Apps as Standalone Binaries
Caddy Snake can produce a single binary that includes Caddy, the caddy-snake plugin, a Python interpreter, and your application — similar to FrankenPHP's approach for PHP apps.
The result is a self-contained executable you can distribute and run without installing Python, Caddy, or any dependencies on the target system.
Requirements
- App zip: A
.zipfile of your application (Lambda-style, see below) - Python version: 3.12, 3.13, 3.13-nogil, or 3.14
- Build environment: Go 1.26+, xcaddy, Python 3.x (for the build script)

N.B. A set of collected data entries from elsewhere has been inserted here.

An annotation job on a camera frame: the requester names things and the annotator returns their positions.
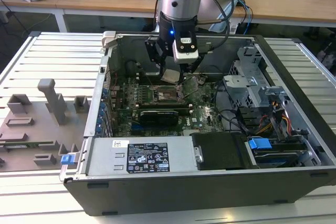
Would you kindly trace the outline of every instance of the black cable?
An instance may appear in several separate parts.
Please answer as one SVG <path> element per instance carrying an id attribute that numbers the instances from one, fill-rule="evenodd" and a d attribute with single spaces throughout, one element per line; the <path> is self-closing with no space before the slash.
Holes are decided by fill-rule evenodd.
<path id="1" fill-rule="evenodd" d="M 21 21 L 16 17 L 15 13 L 12 12 L 11 9 L 9 9 L 9 7 L 6 5 L 6 3 L 5 3 L 3 0 L 0 0 L 0 1 L 1 1 L 1 2 L 3 3 L 3 5 L 9 10 L 9 12 L 13 14 L 13 16 L 15 17 L 15 19 L 16 19 L 16 20 L 19 22 L 19 24 L 23 27 L 23 29 L 26 31 L 26 33 L 29 34 L 28 30 L 27 30 L 26 27 L 21 23 Z"/>
<path id="2" fill-rule="evenodd" d="M 226 16 L 225 11 L 222 9 L 222 7 L 221 7 L 221 5 L 219 4 L 219 2 L 218 2 L 217 0 L 213 0 L 213 1 L 214 1 L 215 4 L 217 5 L 218 9 L 221 11 L 223 17 L 227 18 L 228 16 Z M 223 44 L 227 41 L 227 39 L 229 38 L 229 35 L 230 35 L 230 23 L 229 23 L 228 19 L 226 19 L 226 20 L 224 20 L 224 21 L 225 21 L 225 23 L 226 23 L 226 33 L 225 33 L 225 38 L 224 38 L 220 43 L 218 43 L 218 45 L 216 45 L 216 46 L 212 46 L 211 49 L 210 49 L 210 51 L 212 51 L 212 50 L 214 50 L 214 49 L 220 47 L 221 45 L 223 45 Z"/>
<path id="3" fill-rule="evenodd" d="M 245 16 L 244 16 L 244 19 L 243 19 L 243 21 L 241 21 L 241 23 L 244 23 L 244 21 L 245 21 L 245 19 L 246 19 L 246 17 L 247 17 L 247 11 L 246 11 L 246 9 L 244 8 L 244 11 L 245 11 Z"/>
<path id="4" fill-rule="evenodd" d="M 159 2 L 159 0 L 156 0 L 156 2 L 155 2 L 154 20 L 153 20 L 153 29 L 154 30 L 155 30 L 155 27 L 156 27 L 156 9 L 158 7 L 158 2 Z"/>
<path id="5" fill-rule="evenodd" d="M 209 24 L 218 24 L 224 21 L 229 20 L 229 18 L 231 18 L 231 15 L 235 9 L 235 0 L 231 0 L 231 10 L 229 12 L 228 15 L 225 15 L 225 12 L 223 11 L 221 5 L 219 4 L 219 2 L 217 0 L 213 0 L 215 2 L 215 4 L 217 5 L 217 7 L 219 8 L 219 10 L 221 11 L 223 18 L 222 19 L 216 19 L 216 20 L 209 20 L 209 21 L 198 21 L 197 23 L 199 25 L 209 25 Z"/>
<path id="6" fill-rule="evenodd" d="M 254 16 L 253 10 L 252 10 L 252 8 L 251 8 L 251 7 L 249 7 L 249 6 L 246 6 L 246 7 L 247 7 L 247 8 L 249 8 L 249 9 L 251 10 L 251 12 L 252 12 L 252 17 L 251 17 L 251 21 L 250 21 L 250 23 L 252 23 L 253 16 Z"/>
<path id="7" fill-rule="evenodd" d="M 223 116 L 220 113 L 220 111 L 218 110 L 218 108 L 217 108 L 216 99 L 217 99 L 219 88 L 221 87 L 222 84 L 224 84 L 223 81 L 220 81 L 219 84 L 217 85 L 217 88 L 216 88 L 216 92 L 215 92 L 215 96 L 214 96 L 214 109 L 215 109 L 215 112 L 217 114 L 219 114 L 221 116 L 221 118 L 223 118 L 225 121 L 228 121 L 229 123 L 233 124 L 234 126 L 237 126 L 239 129 L 241 129 L 242 127 L 240 127 L 240 125 L 238 123 L 235 123 L 235 122 L 232 121 L 232 119 L 230 120 L 229 118 Z"/>

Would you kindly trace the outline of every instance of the circuit board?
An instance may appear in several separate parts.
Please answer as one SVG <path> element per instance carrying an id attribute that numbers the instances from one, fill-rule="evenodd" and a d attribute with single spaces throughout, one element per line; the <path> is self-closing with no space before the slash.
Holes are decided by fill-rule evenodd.
<path id="1" fill-rule="evenodd" d="M 120 79 L 110 92 L 113 136 L 182 136 L 223 131 L 214 111 L 213 93 L 214 83 L 201 76 L 190 76 L 179 85 L 149 78 Z"/>

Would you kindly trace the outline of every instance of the aluminum profile table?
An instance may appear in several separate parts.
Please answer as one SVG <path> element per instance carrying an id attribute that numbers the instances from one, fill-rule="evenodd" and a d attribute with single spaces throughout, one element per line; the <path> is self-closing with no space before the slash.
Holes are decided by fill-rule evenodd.
<path id="1" fill-rule="evenodd" d="M 40 78 L 54 78 L 65 100 L 93 94 L 101 52 L 101 34 L 41 33 L 29 37 L 0 75 L 0 119 L 13 93 L 44 101 Z M 334 131 L 335 79 L 300 43 L 267 39 L 292 76 Z M 275 84 L 277 79 L 268 70 Z M 0 223 L 304 223 L 336 221 L 336 187 L 316 189 L 294 204 L 250 206 L 153 214 L 91 217 L 60 182 L 59 170 L 0 173 Z"/>

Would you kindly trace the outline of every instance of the gray bracket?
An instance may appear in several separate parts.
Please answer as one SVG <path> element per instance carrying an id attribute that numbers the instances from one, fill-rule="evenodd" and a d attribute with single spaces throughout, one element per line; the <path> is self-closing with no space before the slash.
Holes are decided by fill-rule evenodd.
<path id="1" fill-rule="evenodd" d="M 53 154 L 35 154 L 34 162 L 37 165 L 55 165 L 56 159 Z"/>
<path id="2" fill-rule="evenodd" d="M 13 94 L 7 105 L 13 114 L 26 114 L 24 106 L 31 105 L 31 102 L 25 94 Z"/>
<path id="3" fill-rule="evenodd" d="M 269 95 L 285 95 L 286 92 L 284 91 L 284 89 L 282 87 L 271 87 L 271 88 L 268 88 L 268 87 L 261 87 L 259 89 L 259 92 L 258 92 L 259 96 L 260 96 L 260 99 L 261 99 L 261 102 L 260 104 L 268 104 L 269 101 L 268 101 L 268 96 Z"/>
<path id="4" fill-rule="evenodd" d="M 0 141 L 5 142 L 23 142 L 28 139 L 28 135 L 26 133 L 13 133 L 13 134 L 1 134 Z"/>
<path id="5" fill-rule="evenodd" d="M 44 151 L 59 150 L 59 143 L 55 140 L 52 144 L 39 144 L 38 147 Z"/>
<path id="6" fill-rule="evenodd" d="M 8 118 L 5 121 L 8 127 L 16 127 L 16 126 L 32 126 L 34 124 L 33 118 Z"/>
<path id="7" fill-rule="evenodd" d="M 76 96 L 73 105 L 76 113 L 89 113 L 90 105 L 86 96 Z"/>
<path id="8" fill-rule="evenodd" d="M 240 60 L 248 61 L 249 63 L 259 64 L 262 56 L 258 49 L 252 47 L 242 47 L 238 50 L 238 57 Z"/>
<path id="9" fill-rule="evenodd" d="M 66 124 L 65 109 L 66 104 L 63 96 L 56 94 L 54 79 L 41 79 L 38 83 L 37 89 L 44 93 L 48 101 L 48 110 L 51 111 L 59 125 Z"/>
<path id="10" fill-rule="evenodd" d="M 61 144 L 61 146 L 59 147 L 58 156 L 62 156 L 64 154 L 68 154 L 68 150 L 64 144 Z"/>
<path id="11" fill-rule="evenodd" d="M 77 148 L 77 146 L 75 144 L 72 144 L 70 152 L 78 152 L 78 148 Z"/>

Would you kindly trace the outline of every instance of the regulatory label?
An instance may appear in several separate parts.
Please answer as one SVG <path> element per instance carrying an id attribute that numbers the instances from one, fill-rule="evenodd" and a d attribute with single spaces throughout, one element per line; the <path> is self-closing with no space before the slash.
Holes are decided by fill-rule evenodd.
<path id="1" fill-rule="evenodd" d="M 128 140 L 113 140 L 112 148 L 126 148 L 129 142 Z"/>
<path id="2" fill-rule="evenodd" d="M 161 173 L 169 171 L 167 143 L 128 145 L 128 173 Z"/>

For apps with binary dependencies (NumPy, Pillow, etc.), build the zip on the target platform (e.g. Linux if you will run on Linux). We assume you use the correct platform when installing dependencies.
Creating the app zip
Create a .zip file using the same approach as AWS Lambda Python deployment packages: your application code and dependencies at the root of the zip.

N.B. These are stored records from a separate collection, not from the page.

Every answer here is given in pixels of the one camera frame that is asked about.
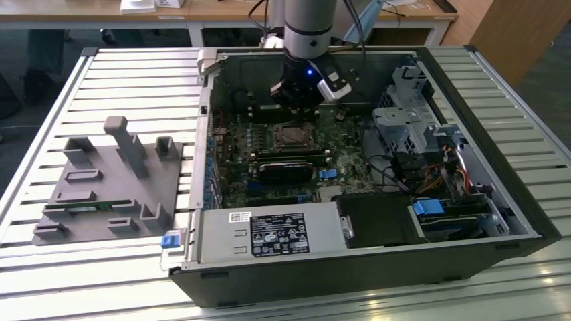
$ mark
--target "motherboard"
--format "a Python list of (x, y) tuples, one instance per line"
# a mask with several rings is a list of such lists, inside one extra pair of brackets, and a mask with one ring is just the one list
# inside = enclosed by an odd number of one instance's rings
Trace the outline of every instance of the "motherboard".
[(362, 116), (321, 107), (311, 120), (257, 123), (249, 114), (217, 113), (223, 207), (330, 201), (375, 189), (361, 148)]

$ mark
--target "wooden cabinet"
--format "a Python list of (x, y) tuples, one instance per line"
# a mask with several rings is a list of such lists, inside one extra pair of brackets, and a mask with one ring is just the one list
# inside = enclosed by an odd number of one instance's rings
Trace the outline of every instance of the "wooden cabinet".
[(474, 45), (515, 86), (571, 19), (571, 0), (449, 0), (459, 18), (443, 45)]

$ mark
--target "white box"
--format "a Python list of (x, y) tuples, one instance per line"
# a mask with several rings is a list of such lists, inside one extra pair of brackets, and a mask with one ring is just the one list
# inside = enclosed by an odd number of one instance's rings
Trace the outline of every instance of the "white box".
[(158, 7), (180, 8), (185, 0), (155, 0)]
[(156, 12), (154, 0), (122, 0), (120, 11), (123, 15), (130, 13)]

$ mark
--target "white sticker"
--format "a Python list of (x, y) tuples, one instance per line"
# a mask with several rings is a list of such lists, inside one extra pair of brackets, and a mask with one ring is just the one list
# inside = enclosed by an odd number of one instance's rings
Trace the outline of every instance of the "white sticker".
[(185, 17), (182, 15), (160, 15), (160, 20), (185, 20)]
[(253, 212), (231, 212), (230, 222), (231, 223), (250, 222), (251, 216), (253, 216)]

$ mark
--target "barcode sticker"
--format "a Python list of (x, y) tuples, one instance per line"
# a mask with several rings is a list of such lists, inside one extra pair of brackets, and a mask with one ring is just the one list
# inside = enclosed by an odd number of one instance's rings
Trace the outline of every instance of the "barcode sticker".
[(230, 222), (231, 223), (250, 222), (251, 216), (253, 216), (253, 212), (231, 212)]

Option 1: Using a package directory
cd myapp
mkdir package
pip install -r requirements.txt -t ./package
# Add dependencies to zip
cd package
zip -r ../app.zip .
# Add your app code
cd ..
zip -g app.zip main.py
# Or add multiple files:
zip -g app.zip main.py mymodule/ static/
Option 2: Using a virtual environment
cd myapp
python3.13 -m venv venv
source venv/bin/activate
pip install -r requirements.txt
# Zip site-packages and your code
cd venv/lib/python3.13/site-packages
zip -r ../../../../app.zip .
cd ../../../../
zip -g app.zip main.py
Zip structure
Your zip should have a flat structure at the root:
app.zip
├── main.py # Your app entry (e.g. app = Flask(...))
├── mymodule/
│ └── __init__.py
├── flask/
├── werkzeug/
└── ... (other dependencies)
The Python import path uses the zip contents as the working directory, so main:app refers to main.py at the root with an app variable.
Tips
- Exclude
.git,__pycache__,*.pyc, tests, and other dev files to reduce size - Binary dependencies (C extensions): install on the same OS/architecture as your target. Use Docker to build for Linux if you develop on macOS
- Entry point: Ensure your app variable matches what you pass to
--app(default:main:app)
Building the standalone binary
Use the build.sh script in cmd/embed-app/:
cd cmd/embed-app
./build.sh /path/to/app.zip 3.13
This produces a binary named after your zip (e.g. app) that you can run directly:
./app
Build options
| Option | Description | Default |
|---|---|---|
--app MODULE:VAR | App entry point | main:app |
--server-type TYPE | wsgi or asgi | wsgi |
--output NAME | Output binary name | basename of zip |
--arch ARCH | Target architecture | auto-detected |
--list-arch | List available architectures | — |
Examples
# Basic build (WSGI, main:app)
./build.sh ./app.zip 3.13
# ASGI app with custom entry point
./build.sh ./app.zip 3.12 --app api:application --server-type asgi
# Custom output name
./build.sh ./deployment.zip 3.13 --output my-service
# Build for a different architecture (e.g. Linux from macOS)
./build.sh ./app.zip 3.13 --arch x86_64-unknown-linux-gnu
List available architectures:
./build.sh /dev/null 3.13 --list-arch
Running the binary
./myapp
By default it serves on :9080. You can pass python-server options:
./myapp --listen :8080
./myapp --domain example.com --workers 4
./myapp --static-path ./static --static-route /static
Complete example
# 1. Create your app
mkdir -p myapp && cd myapp
echo 'from flask import Flask
app = Flask(__name__)
@app.route("/")
def hello():
return "Hello from embedded app!"
' > main.py
echo "flask" > requirements.txt
# 2. Create the zip (Lambda-style)
pip install -r requirements.txt -t package
cd package && zip -r ../app.zip . && cd ..
zip -g app.zip main.py
# 3. Build the standalone binary
cd /path/to/caddy-snake/cmd/embed-app
./build.sh /path/to/myapp/app.zip 3.13 --output myapp
# 4. Run
./myapp
# Visit http://localhost:9080
How it works
The build script:
- Fetches a python-build-standalone distribution for your chosen Python version
- Builds Caddy with the caddy-snake plugin via xcaddy
- Compiles a Go wrapper that embeds: the Caddy binary, the Python distribution, and your app zip
At runtime, the binary extracts all three to temporary directories, sets PYTHONHOME, and runs caddy python-server with your app as the working directory. The temp directories are removed on exit.